To get a secondary AppDomain’s assemblies to be shadow copied, and thus prevent the file system from locking those files (at least in their original location) while the application is running, simply set the ShadowCopyFiles property to the string value “true” on the AppDomainSetup object used to create the AppDomain. This, by itself, is enough to enable shadow copying for the AppDomain created from that AppDomainSetup instance, but there are some additional properties that affect how shadow copying works, which directories are affected, and where shadow-copied assemblies go before they’re loaded.
Assemblies that are shadow copied, by default, go to the CLR’s download cache (some subdirectory of %LOCALAPPDATA%\assembly). This behavior can be changed and you can specify where you want the assemblies to be copied to by setting the AppDomainSetup.CachePath property. Setting this property only has an effect if the AppDomainSetup.ApplicationName is also set (the ApplicationName is used to create a subdirectory at CachePath where assemblies will be copied). The default is to copy all private assemblies available to the application, including those in the ApplicationBase and PrivateBinPath. Assemblies loaded from the GAC are not copied since they’re available to all applications. To control which directories are shadow copied (for example, to shadow copy only plugin assemblies when using the third method described above), set the AppDomainSetup.ShadowCopyDirectories to the same value as PrivateBinPath so that only the assemblies in that directory are subject to shadow copying, while the assemblies at ApplicationBase are loaded from their original location (and locked by the file system).

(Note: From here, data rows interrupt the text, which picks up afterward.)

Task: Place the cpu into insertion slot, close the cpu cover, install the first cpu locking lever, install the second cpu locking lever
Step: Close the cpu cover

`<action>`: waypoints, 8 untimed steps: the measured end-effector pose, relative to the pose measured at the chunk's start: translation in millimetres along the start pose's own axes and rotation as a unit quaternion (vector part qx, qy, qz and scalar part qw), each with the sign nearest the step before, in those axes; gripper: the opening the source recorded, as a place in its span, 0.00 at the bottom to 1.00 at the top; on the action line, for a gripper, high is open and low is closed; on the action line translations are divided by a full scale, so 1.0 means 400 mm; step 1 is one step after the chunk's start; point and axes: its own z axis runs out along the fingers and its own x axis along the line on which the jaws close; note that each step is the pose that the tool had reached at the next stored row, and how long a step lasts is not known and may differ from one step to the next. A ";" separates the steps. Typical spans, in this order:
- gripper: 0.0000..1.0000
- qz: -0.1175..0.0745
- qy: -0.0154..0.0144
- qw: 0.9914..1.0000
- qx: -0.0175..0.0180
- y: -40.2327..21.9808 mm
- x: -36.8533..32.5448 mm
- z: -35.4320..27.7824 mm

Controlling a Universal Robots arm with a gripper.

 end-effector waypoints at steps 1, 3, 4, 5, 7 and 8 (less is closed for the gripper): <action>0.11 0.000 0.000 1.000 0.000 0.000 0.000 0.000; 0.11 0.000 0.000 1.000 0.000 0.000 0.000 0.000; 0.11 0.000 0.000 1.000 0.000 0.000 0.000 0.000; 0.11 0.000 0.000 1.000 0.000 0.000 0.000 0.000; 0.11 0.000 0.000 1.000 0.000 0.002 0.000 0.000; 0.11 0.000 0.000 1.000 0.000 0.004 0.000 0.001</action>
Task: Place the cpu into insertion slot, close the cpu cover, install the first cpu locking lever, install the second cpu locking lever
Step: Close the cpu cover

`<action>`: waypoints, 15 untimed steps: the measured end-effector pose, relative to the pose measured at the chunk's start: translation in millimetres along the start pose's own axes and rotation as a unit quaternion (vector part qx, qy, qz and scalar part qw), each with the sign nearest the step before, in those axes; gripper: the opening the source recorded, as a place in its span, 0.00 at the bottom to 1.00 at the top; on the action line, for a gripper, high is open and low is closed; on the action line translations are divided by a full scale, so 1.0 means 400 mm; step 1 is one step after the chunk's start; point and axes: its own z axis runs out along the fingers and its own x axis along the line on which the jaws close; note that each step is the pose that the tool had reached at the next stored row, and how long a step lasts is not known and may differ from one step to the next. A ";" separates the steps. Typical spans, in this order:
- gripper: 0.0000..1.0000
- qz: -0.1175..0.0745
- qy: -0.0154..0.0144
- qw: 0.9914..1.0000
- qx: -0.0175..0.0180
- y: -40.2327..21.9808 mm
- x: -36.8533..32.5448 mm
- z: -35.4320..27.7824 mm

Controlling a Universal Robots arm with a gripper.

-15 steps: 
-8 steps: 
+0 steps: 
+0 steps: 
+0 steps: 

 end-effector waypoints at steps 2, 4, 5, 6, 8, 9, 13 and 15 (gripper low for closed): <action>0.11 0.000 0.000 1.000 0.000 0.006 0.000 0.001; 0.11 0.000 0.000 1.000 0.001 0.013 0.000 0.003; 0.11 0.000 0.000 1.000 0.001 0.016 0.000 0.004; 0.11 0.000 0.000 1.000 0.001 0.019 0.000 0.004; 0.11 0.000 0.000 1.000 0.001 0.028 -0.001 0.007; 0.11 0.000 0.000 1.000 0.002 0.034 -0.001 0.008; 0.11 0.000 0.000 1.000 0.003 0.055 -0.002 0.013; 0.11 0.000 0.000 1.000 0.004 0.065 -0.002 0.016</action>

The CLR has no built-in facilities to recycle an AppDomain when the original assemblies have changed on disk. To achieve an effect similar to ASP.NET’s automatic application recycling, you will need to create the necessary behavior using a FileSystemWatcher watching the original directory or a Timer for periodic application recycling.
Open Question:
Suppose you have a running AppDomain and wish to create a second AppDomain when the original files have changed on disk (before unloading the first AppDomain) so that you can begin servicing new requests in the new AppDomain while any existing requests are still being completed by the old AppDomain before it’s torn down (similar to IIS’s Application Pool recycling behavior). If you give both AppDomain’s the same ApplicationName and both of them originate from the same location (ApplicationBase and/or PrivateBinPath), will there be a shadow copying conflict when the second AppDomain is created?